Tuning the Selectivity and Reactivity of Metal-Substituted Polyoxometalates as Artificial Proteases by Varying the Nature of the Embedded Lewis Acid Metal Ion

The hydrolysis of horse heart cytochrome c (cytC) protein by two isostructural Keggin-type polyoxometalates (POMs), (Me2NH2)(10)[Ce(-PW11O39)(2)] (Ce1-K2) and (Et2NH2)(10)[Zr(PW11O39)(2)] (Zr1-K2), which differ in the nature of the embedded Lewis acid metal ion, has been investigated.
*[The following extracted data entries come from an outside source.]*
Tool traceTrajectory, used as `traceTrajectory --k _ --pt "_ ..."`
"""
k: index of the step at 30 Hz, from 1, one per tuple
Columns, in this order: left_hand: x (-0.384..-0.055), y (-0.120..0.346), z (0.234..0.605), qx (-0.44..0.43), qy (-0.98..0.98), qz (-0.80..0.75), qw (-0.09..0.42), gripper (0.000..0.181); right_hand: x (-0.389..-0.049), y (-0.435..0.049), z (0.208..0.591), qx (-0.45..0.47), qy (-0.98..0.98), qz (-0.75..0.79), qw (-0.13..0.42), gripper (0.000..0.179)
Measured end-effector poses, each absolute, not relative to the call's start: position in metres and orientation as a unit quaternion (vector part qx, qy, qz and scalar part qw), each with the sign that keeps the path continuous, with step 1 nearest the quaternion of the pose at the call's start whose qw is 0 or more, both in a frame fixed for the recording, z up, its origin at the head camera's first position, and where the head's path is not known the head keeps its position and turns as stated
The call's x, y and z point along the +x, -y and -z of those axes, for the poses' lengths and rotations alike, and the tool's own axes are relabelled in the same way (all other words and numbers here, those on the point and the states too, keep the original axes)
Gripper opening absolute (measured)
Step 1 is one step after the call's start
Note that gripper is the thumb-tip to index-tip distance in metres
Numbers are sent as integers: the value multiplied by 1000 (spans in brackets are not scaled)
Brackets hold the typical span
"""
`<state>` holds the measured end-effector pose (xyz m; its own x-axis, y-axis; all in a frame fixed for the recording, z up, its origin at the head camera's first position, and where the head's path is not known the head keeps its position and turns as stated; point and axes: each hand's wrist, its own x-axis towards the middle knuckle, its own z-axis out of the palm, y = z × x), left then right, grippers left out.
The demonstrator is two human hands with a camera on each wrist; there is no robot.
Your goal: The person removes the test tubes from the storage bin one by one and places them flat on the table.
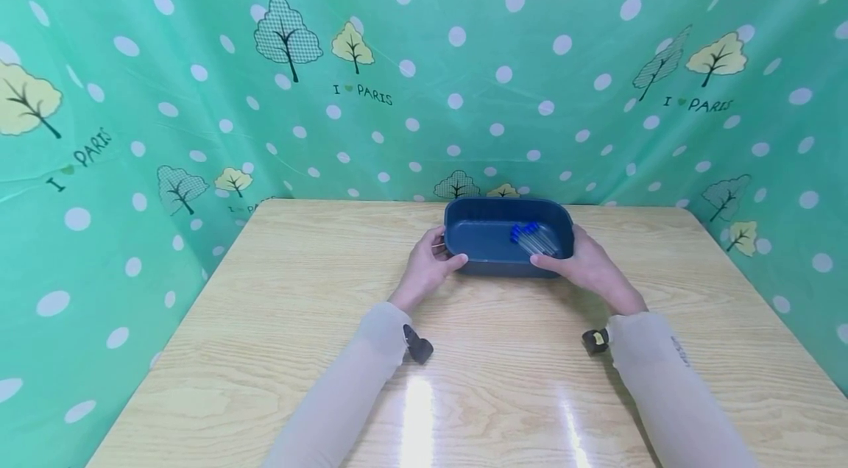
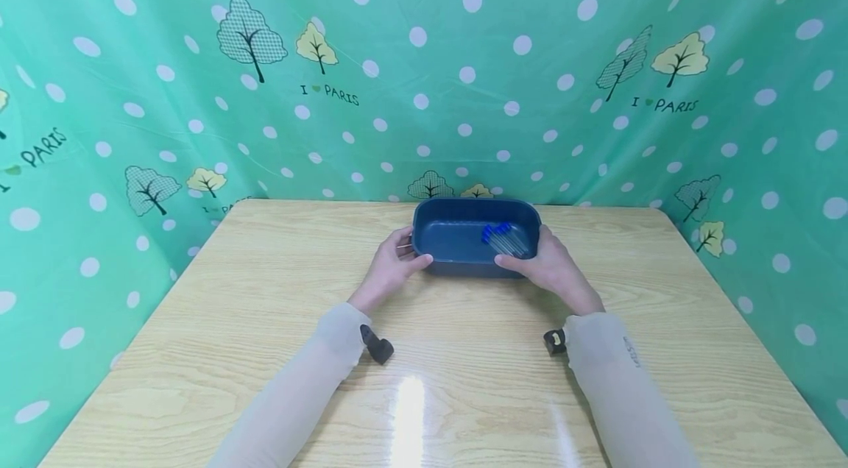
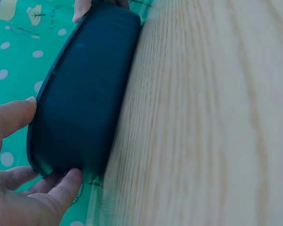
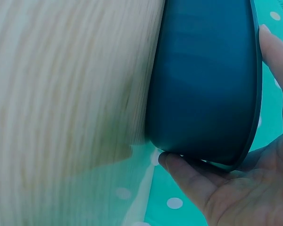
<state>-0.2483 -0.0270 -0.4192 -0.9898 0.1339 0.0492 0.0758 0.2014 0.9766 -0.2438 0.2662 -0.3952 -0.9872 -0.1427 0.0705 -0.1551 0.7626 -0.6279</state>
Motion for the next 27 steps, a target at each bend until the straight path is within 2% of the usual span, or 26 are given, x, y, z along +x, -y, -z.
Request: traceTrajectory --k 27 --pt "-248 37 418 58 -782 -620 24 74 -244 -256 394 80 940 -331 3 102"
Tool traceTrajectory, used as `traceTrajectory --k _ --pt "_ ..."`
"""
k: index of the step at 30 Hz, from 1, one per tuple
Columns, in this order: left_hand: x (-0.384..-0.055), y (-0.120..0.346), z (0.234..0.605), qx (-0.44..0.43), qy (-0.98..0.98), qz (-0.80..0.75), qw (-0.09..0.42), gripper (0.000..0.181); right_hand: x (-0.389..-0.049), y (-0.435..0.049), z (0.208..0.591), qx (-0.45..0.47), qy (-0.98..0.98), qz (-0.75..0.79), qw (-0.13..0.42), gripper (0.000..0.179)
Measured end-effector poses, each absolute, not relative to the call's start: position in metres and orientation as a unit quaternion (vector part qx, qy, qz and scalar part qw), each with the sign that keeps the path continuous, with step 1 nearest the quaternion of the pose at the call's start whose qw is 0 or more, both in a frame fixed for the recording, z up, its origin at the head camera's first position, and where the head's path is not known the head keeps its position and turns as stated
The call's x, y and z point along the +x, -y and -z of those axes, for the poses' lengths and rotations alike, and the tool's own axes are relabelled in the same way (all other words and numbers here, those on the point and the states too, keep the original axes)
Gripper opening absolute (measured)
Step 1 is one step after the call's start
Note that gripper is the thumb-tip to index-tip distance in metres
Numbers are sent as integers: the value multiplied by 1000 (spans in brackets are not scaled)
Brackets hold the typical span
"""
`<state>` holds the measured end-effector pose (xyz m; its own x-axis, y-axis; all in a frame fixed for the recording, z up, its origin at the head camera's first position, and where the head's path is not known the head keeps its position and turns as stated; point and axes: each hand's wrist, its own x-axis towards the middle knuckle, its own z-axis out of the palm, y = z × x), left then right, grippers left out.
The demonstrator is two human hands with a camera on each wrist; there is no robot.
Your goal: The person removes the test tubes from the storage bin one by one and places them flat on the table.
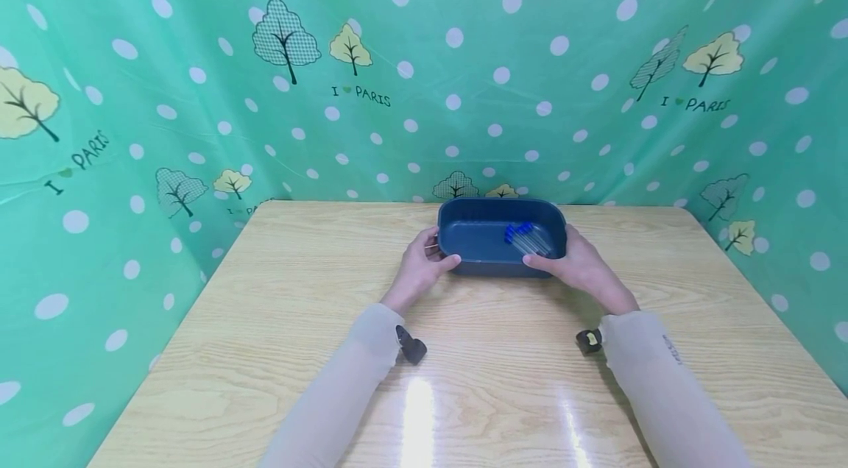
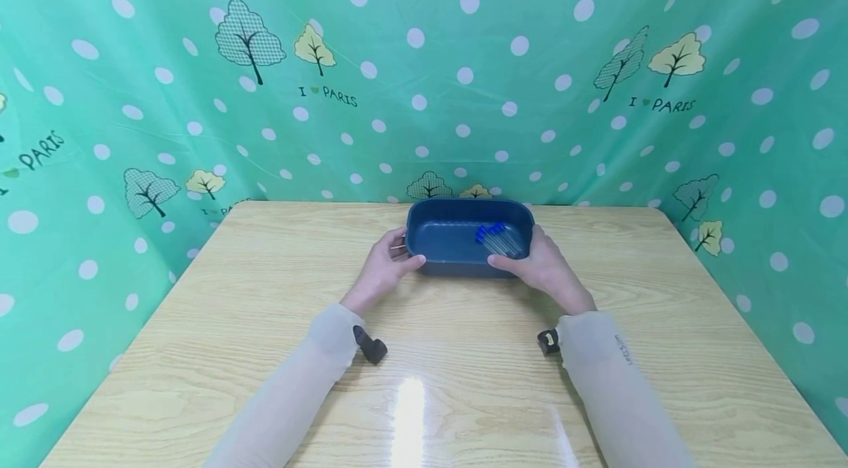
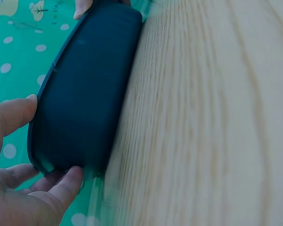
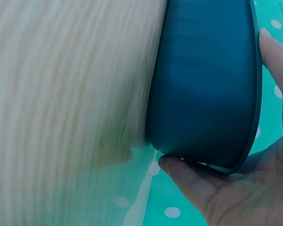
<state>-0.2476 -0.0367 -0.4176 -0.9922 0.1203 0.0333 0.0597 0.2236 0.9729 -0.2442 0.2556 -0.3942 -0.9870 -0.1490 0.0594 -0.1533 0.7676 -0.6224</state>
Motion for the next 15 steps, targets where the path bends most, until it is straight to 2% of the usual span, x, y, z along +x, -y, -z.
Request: traceTrajectory --k 15 --pt "-249 43 420 63 -788 -612 15 74 -245 -250 395 70 943 -324 -2 105"
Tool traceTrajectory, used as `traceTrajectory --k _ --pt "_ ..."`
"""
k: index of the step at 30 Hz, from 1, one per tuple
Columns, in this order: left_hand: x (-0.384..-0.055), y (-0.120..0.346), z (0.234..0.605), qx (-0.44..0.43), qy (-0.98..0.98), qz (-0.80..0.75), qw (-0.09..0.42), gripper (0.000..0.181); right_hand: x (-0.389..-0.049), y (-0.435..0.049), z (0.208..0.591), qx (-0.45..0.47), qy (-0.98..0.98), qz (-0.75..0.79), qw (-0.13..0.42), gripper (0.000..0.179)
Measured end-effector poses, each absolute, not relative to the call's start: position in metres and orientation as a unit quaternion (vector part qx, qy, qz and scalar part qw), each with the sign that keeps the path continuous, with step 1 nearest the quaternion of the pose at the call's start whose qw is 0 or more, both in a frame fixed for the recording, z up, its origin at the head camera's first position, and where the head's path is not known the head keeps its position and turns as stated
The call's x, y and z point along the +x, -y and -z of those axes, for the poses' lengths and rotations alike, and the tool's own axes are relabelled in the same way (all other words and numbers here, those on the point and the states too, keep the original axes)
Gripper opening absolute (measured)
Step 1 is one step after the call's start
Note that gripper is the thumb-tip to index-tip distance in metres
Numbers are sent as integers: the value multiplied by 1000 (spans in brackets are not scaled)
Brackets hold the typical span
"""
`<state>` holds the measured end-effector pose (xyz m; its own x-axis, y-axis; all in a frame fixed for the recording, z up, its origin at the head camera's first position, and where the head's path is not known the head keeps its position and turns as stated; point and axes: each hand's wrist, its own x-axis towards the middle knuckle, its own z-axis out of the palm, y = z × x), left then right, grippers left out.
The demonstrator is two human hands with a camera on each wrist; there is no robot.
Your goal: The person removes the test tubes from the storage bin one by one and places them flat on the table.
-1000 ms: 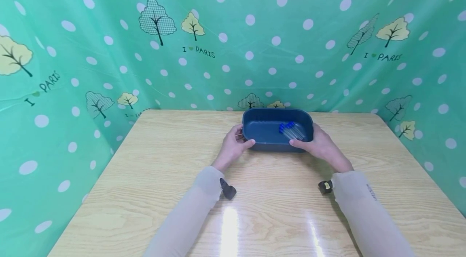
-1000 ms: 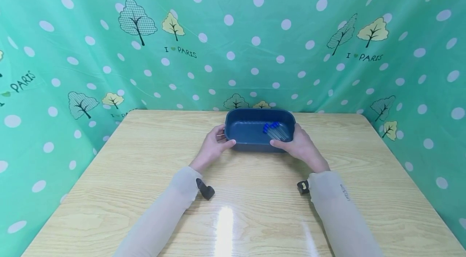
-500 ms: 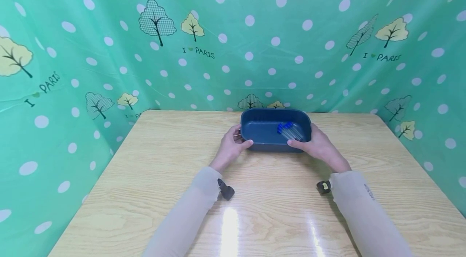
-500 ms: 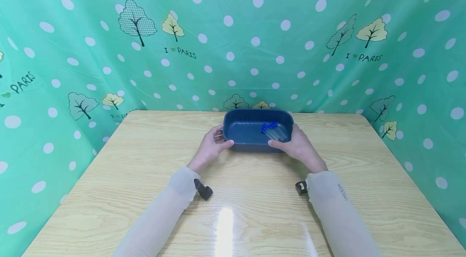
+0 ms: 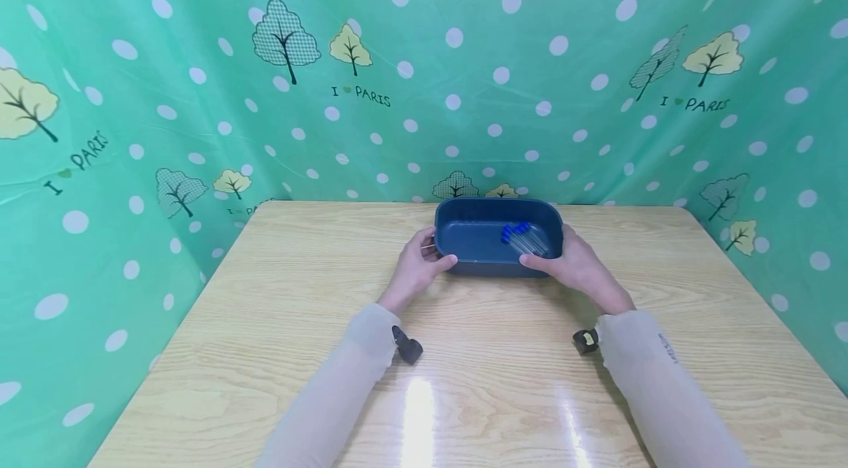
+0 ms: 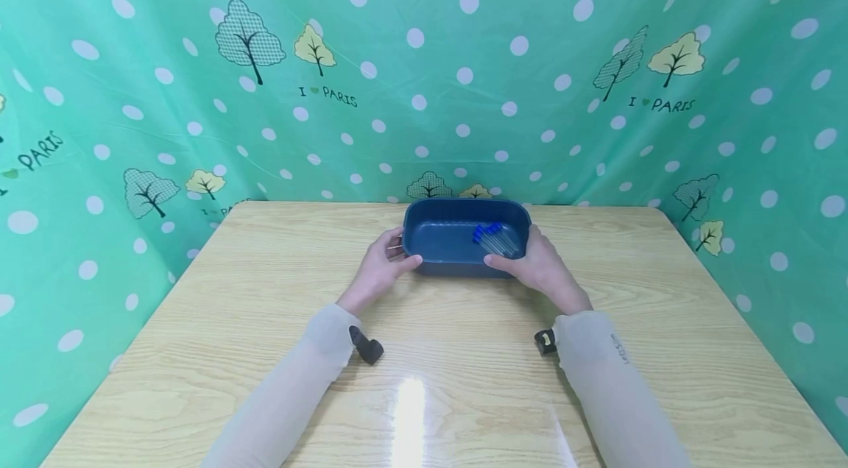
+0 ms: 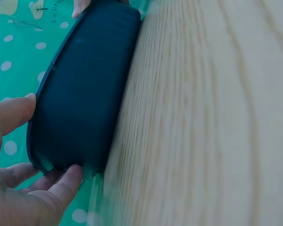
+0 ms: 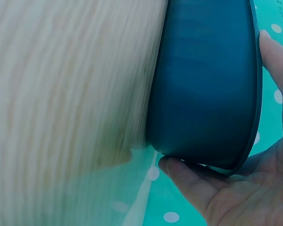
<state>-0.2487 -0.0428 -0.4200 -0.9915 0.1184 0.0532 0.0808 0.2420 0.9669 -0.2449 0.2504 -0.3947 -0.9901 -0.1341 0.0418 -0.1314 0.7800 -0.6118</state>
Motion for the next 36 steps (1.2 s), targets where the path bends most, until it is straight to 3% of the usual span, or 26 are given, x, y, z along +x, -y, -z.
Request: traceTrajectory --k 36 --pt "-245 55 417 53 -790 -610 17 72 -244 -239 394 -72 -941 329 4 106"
In the presence of Ce1-K2, selective hydrolysis of cytC was observed at the Trp60-Lys61 and Gly78-Thr79 peptide bonds at pH 7.4 and 37 degrees C. However, the isostructural Zr1-K2 exhibited a lower reactivity and different selectivity, cleaving cytC at the Asp3-Val4, Asp51-Ala52 and Gly78-Thr79 peptide bonds. Different spectroscopic techniques were used to verify the molecular interactions between cytC and each metal-substituted Keggin POM to elucidate the role of the Lewis acid metal ion in directing the selectivity of protein hydrolysis.